Supported scripts include Mongolian, Uyghurjin, Manchu, Xibe, etc.

The Menksoft IMEs make use of Private Use Areas (PUA) of Unicode and the Chinese GB 18030 code that form the so-called "Menksoft Mongolian code" (Chinese: 蒙科立蒙古文编码).

With the influence of Chinese input methods built-in whole sentence input pattern, the focus of Menksoft Mongolian IME is not placed on a Mongolian keyboard layout, but on phoneme pattern input methods, as they are more commonly used for Chinese language text.

- For the standard Unicode keyboard layout of Menksoft, see Menksoft Mongolian Phoneme Input Methods.
- For the word pattern IME of Menksoft, see Menk Mongolian Whole-Word Input method

Unicode was late to provide adequate support for the Mongolian script, where the first and as of 2009 only functional implementation is shipped with Windows Vista. This resulted in some popularity for the Menksoft IMEs in Inner Mongolia, where even the local government websites uses them.

There is an English interface of Menksoft Mongolian IME, but Menksoft did not build an English installation program. People using operating systems without Chinese language support must use the Chinese installation programs (maybe mojibake) and set the language settings to English interface through the language bar after installation. Menksoft is incompatible with Macintosh operating systems.

==Menk Mongolian Whole-Word Input method==

Menk Mongolian Whole-Word Input method

Based on research, Menk Mongolian Whole-Word Input method (Chinese: 蒙科立蒙古文整词输入法 or 传统蒙古文整词智能化输入输出系统) is said to be the first word input pattern input method for 拼音文字 (a concept including alphabet (linguistic definition), abugida and semi-syllabary, excluding syllabary) in the world.

In this method, you can type fewer letters than Menksoft Mongolian IME. For example, "sainjiyaga" in Menksoft Mongolian IME becomes "saijyg"; "erdemtu" becomes "eedt"; the word "Mongol" can be input by typing "mc;gv".

Unlike Menksoft Mongolian IME, the whole-word input method is not freeware; it is a professional and educational edition.

Supported scripts are Mongolian, clear, Manchu, and Xibe.

==Menksoft Mongolian Phoneme Input Methods==

Disc of Menksoft Slav Mongolian Input Method of Menksoft Mongolian Phoneme Input Methods

Menksoft Mongolian Phoneme Input Methods (蒙科立音码输入法系列) are keyboard layouts using ISO/IEC 10646-1:2000(E) standard Unicode (except for Uyghur style Mongolian script).

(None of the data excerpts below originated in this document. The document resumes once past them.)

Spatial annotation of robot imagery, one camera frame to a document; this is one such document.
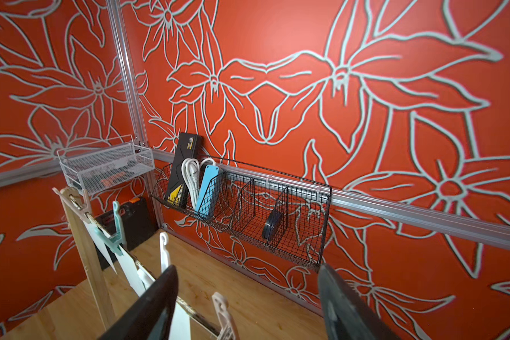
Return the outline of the light blue power bank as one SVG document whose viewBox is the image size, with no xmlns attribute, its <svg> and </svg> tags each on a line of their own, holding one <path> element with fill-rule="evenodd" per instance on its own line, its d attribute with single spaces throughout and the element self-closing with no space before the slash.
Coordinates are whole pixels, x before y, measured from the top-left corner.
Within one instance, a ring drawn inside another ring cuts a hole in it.
<svg viewBox="0 0 510 340">
<path fill-rule="evenodd" d="M 197 205 L 195 207 L 195 212 L 201 219 L 208 220 L 213 216 L 218 199 L 220 180 L 220 168 L 218 166 L 208 165 L 205 168 Z"/>
</svg>

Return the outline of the black box yellow label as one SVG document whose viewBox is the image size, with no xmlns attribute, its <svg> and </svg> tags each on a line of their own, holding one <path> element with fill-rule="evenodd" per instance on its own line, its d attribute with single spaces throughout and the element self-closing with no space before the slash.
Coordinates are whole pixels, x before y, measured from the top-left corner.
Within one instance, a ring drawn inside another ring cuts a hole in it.
<svg viewBox="0 0 510 340">
<path fill-rule="evenodd" d="M 197 158 L 202 137 L 191 133 L 180 133 L 169 174 L 164 199 L 179 208 L 186 208 L 191 191 L 198 183 Z"/>
</svg>

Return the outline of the wooden drying rack frame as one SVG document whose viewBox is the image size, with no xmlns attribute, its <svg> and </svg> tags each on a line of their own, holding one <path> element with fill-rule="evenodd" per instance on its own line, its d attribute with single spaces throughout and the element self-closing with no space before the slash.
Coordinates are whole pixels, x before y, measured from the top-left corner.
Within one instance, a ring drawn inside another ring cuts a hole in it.
<svg viewBox="0 0 510 340">
<path fill-rule="evenodd" d="M 73 194 L 74 196 L 76 196 L 75 190 L 70 187 L 66 187 L 59 191 L 61 191 L 63 194 Z M 86 277 L 92 289 L 93 297 L 96 302 L 96 306 L 99 311 L 101 321 L 105 327 L 105 330 L 107 331 L 120 319 L 120 317 L 116 317 L 116 313 L 114 312 L 113 306 L 111 304 L 109 290 L 107 289 L 103 277 L 103 270 L 97 258 L 96 248 L 94 246 L 92 238 L 90 237 L 89 233 L 85 228 L 84 225 L 85 222 L 82 221 L 76 214 L 74 214 L 65 204 L 62 203 L 62 205 L 66 213 L 69 228 L 71 229 L 72 235 L 75 238 L 76 247 L 79 252 L 79 256 L 82 260 L 82 263 L 84 265 Z M 89 222 L 87 223 L 93 224 L 95 226 L 94 218 L 95 217 L 89 212 Z M 134 260 L 137 260 L 126 249 L 126 245 L 123 245 L 123 248 L 130 254 L 130 256 L 133 257 Z M 212 325 L 207 319 L 205 319 L 205 317 L 203 317 L 200 313 L 195 311 L 187 302 L 185 302 L 179 296 L 177 297 L 176 303 L 180 303 L 184 310 L 187 311 L 188 315 L 191 318 L 191 322 L 198 323 L 199 325 L 201 325 L 202 328 L 204 328 L 210 334 L 218 338 L 218 334 L 221 330 L 220 325 L 218 326 Z"/>
</svg>

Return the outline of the clear mesh wall bin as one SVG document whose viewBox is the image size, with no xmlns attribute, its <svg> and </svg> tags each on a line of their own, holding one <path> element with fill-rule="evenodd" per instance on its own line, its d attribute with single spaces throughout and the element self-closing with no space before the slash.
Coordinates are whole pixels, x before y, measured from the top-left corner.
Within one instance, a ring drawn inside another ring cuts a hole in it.
<svg viewBox="0 0 510 340">
<path fill-rule="evenodd" d="M 124 135 L 56 151 L 67 185 L 95 195 L 155 169 L 148 147 Z"/>
</svg>

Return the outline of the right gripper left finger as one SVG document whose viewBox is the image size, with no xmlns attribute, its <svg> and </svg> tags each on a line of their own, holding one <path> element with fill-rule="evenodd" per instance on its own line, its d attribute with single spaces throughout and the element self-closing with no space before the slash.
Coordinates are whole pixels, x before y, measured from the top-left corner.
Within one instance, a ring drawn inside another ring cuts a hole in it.
<svg viewBox="0 0 510 340">
<path fill-rule="evenodd" d="M 179 292 L 174 265 L 146 290 L 101 339 L 168 339 Z"/>
</svg>

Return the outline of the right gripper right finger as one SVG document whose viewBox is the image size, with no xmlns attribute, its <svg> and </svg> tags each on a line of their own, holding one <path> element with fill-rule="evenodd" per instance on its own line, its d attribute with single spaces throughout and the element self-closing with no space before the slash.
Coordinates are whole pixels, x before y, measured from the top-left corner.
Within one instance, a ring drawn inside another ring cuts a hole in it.
<svg viewBox="0 0 510 340">
<path fill-rule="evenodd" d="M 398 339 L 328 264 L 320 266 L 318 288 L 329 339 Z"/>
</svg>

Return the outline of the black orange tool case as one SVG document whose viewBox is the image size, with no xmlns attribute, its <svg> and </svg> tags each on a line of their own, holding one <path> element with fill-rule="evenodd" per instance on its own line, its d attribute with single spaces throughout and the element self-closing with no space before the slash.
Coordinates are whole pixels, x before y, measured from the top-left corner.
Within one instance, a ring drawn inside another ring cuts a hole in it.
<svg viewBox="0 0 510 340">
<path fill-rule="evenodd" d="M 146 198 L 133 198 L 123 203 L 120 205 L 119 213 L 125 229 L 128 251 L 135 249 L 157 232 L 157 223 L 150 214 Z M 99 215 L 96 221 L 103 225 L 110 234 L 115 233 L 116 226 L 113 211 Z M 110 265 L 98 249 L 97 255 L 101 268 L 103 270 L 107 269 Z"/>
</svg>

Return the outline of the white clothespin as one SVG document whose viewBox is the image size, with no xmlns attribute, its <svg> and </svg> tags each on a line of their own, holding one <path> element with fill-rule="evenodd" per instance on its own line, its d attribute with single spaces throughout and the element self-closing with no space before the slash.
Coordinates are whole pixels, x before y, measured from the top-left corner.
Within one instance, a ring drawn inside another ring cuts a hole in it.
<svg viewBox="0 0 510 340">
<path fill-rule="evenodd" d="M 170 254 L 167 249 L 167 245 L 169 243 L 168 234 L 166 232 L 160 232 L 159 241 L 160 241 L 161 272 L 164 273 L 171 264 Z"/>
</svg>

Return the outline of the teal clothespin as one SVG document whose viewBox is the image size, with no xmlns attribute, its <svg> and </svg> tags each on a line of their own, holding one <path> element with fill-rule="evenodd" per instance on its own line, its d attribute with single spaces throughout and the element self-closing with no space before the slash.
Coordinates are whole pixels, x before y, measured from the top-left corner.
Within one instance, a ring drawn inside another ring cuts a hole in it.
<svg viewBox="0 0 510 340">
<path fill-rule="evenodd" d="M 120 214 L 120 204 L 113 201 L 113 210 L 94 218 L 96 239 L 100 244 L 107 246 L 116 256 L 123 256 L 126 245 L 126 233 L 123 219 Z"/>
</svg>

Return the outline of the black tape roll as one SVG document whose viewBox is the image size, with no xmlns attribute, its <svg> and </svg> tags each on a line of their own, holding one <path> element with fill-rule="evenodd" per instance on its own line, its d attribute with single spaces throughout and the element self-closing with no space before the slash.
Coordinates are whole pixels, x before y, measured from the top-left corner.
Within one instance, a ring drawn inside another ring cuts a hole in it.
<svg viewBox="0 0 510 340">
<path fill-rule="evenodd" d="M 268 243 L 272 243 L 277 240 L 278 231 L 280 230 L 282 219 L 283 213 L 278 210 L 272 210 L 270 215 L 268 216 L 262 230 L 262 237 Z"/>
</svg>

Supported scripts are Mongolian, Uyghur-style Mongolian (Proto-Mongolian, Mongolian written in Old Uyghur alphabet by Tatar-Tonga), Clear, Manchu, Xibe, and Mongolian Cyrillic Mongolian script.

==Menksoft Khitan small script application system==

===Menksoft Kazak IME===

====Menksoft International Phonetic Input method====
A related keyboard.

==Network==

===Menksoft Content Management System===
MenkCMS
Mongolian CMS System Technique Study
Menksoft Web Develop Department

==Fonts==
- Embedded fonts of Menksoft Mongolian IME
- Menksoft Garqag
- Menksoft Hara
- Menksoft Hawang
- Menksoft Qagan
- Menksoft Scnin
- Menksoft (Menksoft.tte) default EUDC font ("end-user-defined character"), the only font support not only Hudum Mongolian, but also Todo, Manchu, Sibe, Uyghurjin, Phags-pa, Soyombo, Horizontal Square, etc. Not selectable in font list.

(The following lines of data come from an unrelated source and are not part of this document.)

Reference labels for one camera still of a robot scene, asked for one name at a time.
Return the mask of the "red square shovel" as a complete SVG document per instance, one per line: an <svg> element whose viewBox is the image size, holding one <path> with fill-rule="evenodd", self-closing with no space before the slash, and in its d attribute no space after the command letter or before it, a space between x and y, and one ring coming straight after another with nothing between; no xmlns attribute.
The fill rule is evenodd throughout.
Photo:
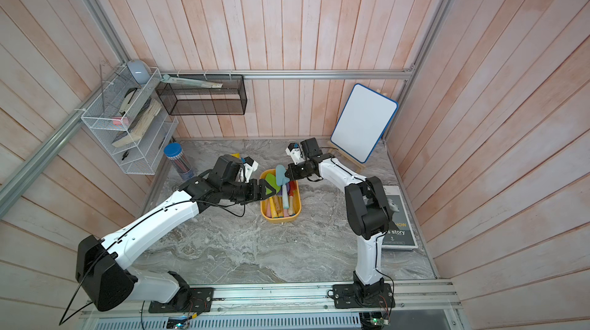
<svg viewBox="0 0 590 330"><path fill-rule="evenodd" d="M295 181L290 181L287 186L288 186L288 201L289 201L288 213L290 216L294 216L296 214L295 203L294 203L294 192L296 190Z"/></svg>

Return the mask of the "light blue plastic shovel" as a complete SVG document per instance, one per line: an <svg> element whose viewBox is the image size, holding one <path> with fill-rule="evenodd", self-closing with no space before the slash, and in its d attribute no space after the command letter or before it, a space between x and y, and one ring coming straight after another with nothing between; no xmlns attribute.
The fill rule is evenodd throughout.
<svg viewBox="0 0 590 330"><path fill-rule="evenodd" d="M275 169L275 177L276 183L279 187L281 187L281 195L282 195L282 204L284 210L284 218L290 217L289 208L289 196L287 186L289 183L289 179L286 176L286 168L283 165L277 165Z"/></svg>

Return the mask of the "green shovel wooden handle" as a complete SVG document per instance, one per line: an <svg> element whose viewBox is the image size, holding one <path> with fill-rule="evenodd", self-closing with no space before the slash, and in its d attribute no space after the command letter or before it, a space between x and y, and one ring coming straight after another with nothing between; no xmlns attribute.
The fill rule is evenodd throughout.
<svg viewBox="0 0 590 330"><path fill-rule="evenodd" d="M277 180L276 180L276 176L274 173L267 173L265 180L270 184L270 186L273 188L273 191L275 191L275 195L272 197L273 200L273 206L275 208L275 213L271 213L272 216L275 217L281 217L281 204L278 198L278 193L280 191L280 188L278 187L277 184Z"/></svg>

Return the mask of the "large yellow plastic scoop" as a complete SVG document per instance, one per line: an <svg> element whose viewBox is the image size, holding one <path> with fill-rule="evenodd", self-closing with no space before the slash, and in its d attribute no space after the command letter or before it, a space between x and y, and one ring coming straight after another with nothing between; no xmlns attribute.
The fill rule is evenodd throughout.
<svg viewBox="0 0 590 330"><path fill-rule="evenodd" d="M278 217L274 197L270 197L267 201L266 216L269 219L276 219Z"/></svg>

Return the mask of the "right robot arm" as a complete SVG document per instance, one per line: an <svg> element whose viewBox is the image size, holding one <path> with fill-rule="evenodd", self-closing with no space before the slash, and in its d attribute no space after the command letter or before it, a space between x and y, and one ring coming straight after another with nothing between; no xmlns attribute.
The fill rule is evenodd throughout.
<svg viewBox="0 0 590 330"><path fill-rule="evenodd" d="M286 171L290 181L317 176L320 181L331 182L344 193L347 221L357 236L354 281L363 288L384 283L381 253L393 210L381 180L376 176L361 176L335 156L323 153L315 138L292 142L286 153L292 160Z"/></svg>

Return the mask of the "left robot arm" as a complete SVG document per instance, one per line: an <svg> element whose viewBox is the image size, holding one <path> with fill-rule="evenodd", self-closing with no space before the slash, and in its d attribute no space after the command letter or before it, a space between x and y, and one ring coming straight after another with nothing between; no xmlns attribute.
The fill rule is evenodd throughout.
<svg viewBox="0 0 590 330"><path fill-rule="evenodd" d="M209 169L182 183L161 205L101 239L89 236L78 245L76 280L100 312L127 301L158 302L176 312L191 304L190 285L176 272L136 270L135 260L160 238L209 207L247 205L270 199L276 190L265 179L240 179L244 160L218 158Z"/></svg>

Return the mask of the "yellow plastic storage box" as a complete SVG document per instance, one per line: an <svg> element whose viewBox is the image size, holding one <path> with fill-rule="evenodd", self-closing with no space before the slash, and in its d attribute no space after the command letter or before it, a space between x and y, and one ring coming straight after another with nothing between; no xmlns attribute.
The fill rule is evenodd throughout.
<svg viewBox="0 0 590 330"><path fill-rule="evenodd" d="M299 188L298 182L295 181L295 184L296 184L296 190L294 192L294 203L295 203L295 212L296 212L296 214L294 216L290 216L290 217L284 218L284 216L283 216L284 210L283 210L283 204L282 204L282 196L281 196L281 192L279 192L278 198L279 198L279 201L280 201L280 204L281 204L281 217L277 217L276 219L269 219L269 218L267 218L267 216L266 216L266 210L267 210L267 201L268 201L268 199L261 201L261 214L262 214L262 216L268 222L273 223L273 224L281 224L281 223L285 223L285 222L293 222L293 221L295 221L298 218L298 216L301 213L301 194L300 194L300 188Z"/></svg>

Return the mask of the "light green box on basket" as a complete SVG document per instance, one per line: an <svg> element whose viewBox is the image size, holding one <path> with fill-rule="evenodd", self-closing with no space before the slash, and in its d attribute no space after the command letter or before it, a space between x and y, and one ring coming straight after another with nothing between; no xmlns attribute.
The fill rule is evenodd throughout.
<svg viewBox="0 0 590 330"><path fill-rule="evenodd" d="M170 76L165 74L161 77L161 82L169 84L174 88L186 89L222 89L223 84L220 82L210 82L200 79L182 78L180 76Z"/></svg>

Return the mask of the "wooden easel stand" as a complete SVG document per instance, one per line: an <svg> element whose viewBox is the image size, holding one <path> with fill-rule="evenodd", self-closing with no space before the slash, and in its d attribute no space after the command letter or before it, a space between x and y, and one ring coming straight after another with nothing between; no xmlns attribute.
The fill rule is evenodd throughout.
<svg viewBox="0 0 590 330"><path fill-rule="evenodd" d="M354 166L354 171L356 173L362 173L362 171L365 170L366 166L364 164L358 162L351 155L344 152L344 150L333 144L331 141L327 142L327 147L331 155L336 156L338 159L342 159L342 162L348 166Z"/></svg>

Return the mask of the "blue lid pencil jar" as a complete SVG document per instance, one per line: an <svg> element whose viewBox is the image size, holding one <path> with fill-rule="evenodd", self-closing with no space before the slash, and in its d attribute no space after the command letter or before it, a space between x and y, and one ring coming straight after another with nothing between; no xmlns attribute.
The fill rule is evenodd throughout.
<svg viewBox="0 0 590 330"><path fill-rule="evenodd" d="M164 148L164 155L171 162L176 172L181 176L181 179L185 182L192 179L195 174L193 168L184 154L184 150L181 144L172 142Z"/></svg>

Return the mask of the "Twins story book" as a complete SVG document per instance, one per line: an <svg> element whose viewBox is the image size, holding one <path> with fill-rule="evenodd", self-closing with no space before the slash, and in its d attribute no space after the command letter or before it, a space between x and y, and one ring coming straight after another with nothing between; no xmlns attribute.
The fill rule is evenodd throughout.
<svg viewBox="0 0 590 330"><path fill-rule="evenodd" d="M383 248L396 251L411 251L418 248L418 242L413 231L406 204L398 185L384 187L393 216L390 228L383 238Z"/></svg>

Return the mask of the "grey round bowl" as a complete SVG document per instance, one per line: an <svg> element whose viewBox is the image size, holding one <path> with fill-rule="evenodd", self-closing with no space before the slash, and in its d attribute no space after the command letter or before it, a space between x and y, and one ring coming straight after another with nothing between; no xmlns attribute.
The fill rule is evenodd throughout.
<svg viewBox="0 0 590 330"><path fill-rule="evenodd" d="M138 85L145 85L151 78L151 68L139 59L126 62L129 72Z"/></svg>

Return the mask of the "white board blue frame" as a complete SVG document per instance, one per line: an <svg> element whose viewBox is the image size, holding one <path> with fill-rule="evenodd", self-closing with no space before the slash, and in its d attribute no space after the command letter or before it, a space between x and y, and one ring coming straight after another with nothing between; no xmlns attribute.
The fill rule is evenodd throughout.
<svg viewBox="0 0 590 330"><path fill-rule="evenodd" d="M398 110L398 103L368 87L355 84L336 122L330 142L364 164Z"/></svg>

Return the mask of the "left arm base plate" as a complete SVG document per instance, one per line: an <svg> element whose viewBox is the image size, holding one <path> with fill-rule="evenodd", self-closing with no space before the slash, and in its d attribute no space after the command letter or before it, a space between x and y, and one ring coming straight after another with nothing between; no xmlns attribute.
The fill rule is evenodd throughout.
<svg viewBox="0 0 590 330"><path fill-rule="evenodd" d="M149 313L196 313L209 312L214 298L212 287L181 288L168 303L151 302Z"/></svg>

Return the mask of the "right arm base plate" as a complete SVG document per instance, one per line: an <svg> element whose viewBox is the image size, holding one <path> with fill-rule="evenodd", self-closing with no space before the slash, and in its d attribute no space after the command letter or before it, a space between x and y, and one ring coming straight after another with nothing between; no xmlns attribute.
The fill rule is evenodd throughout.
<svg viewBox="0 0 590 330"><path fill-rule="evenodd" d="M327 290L327 297L333 300L335 308L385 308L396 306L390 284L378 282L373 285L338 284Z"/></svg>

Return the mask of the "aluminium front rail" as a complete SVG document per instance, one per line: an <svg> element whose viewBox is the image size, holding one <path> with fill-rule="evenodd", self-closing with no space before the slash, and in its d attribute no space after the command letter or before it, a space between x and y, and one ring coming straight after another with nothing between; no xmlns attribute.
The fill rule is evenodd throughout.
<svg viewBox="0 0 590 330"><path fill-rule="evenodd" d="M191 301L190 314L269 316L291 313L378 312L461 309L450 280L401 280L384 294L358 299L347 282L216 285L213 294Z"/></svg>

Menksoft Qagan is the standard font and looks similar to Menksoft.tte and Mongolian Baiti. Qagan (a.k.a. Chagan) means white in Mongolian.

- Standalone
- Menksoft Qimed
- Mengsoft Amglang

==Word processing==
- Mongolian WPS Office 2002
Cooperate with Kingsoft. Adopted by Inner Mongolia Academy of Social Science, but the interface is poor.

==Menksoft Ethnical RedFlag Linux==
There is a Menksoft Ethnical RedFlag Linux. There is also an Office system work in Chinese Linux (not the former Linux).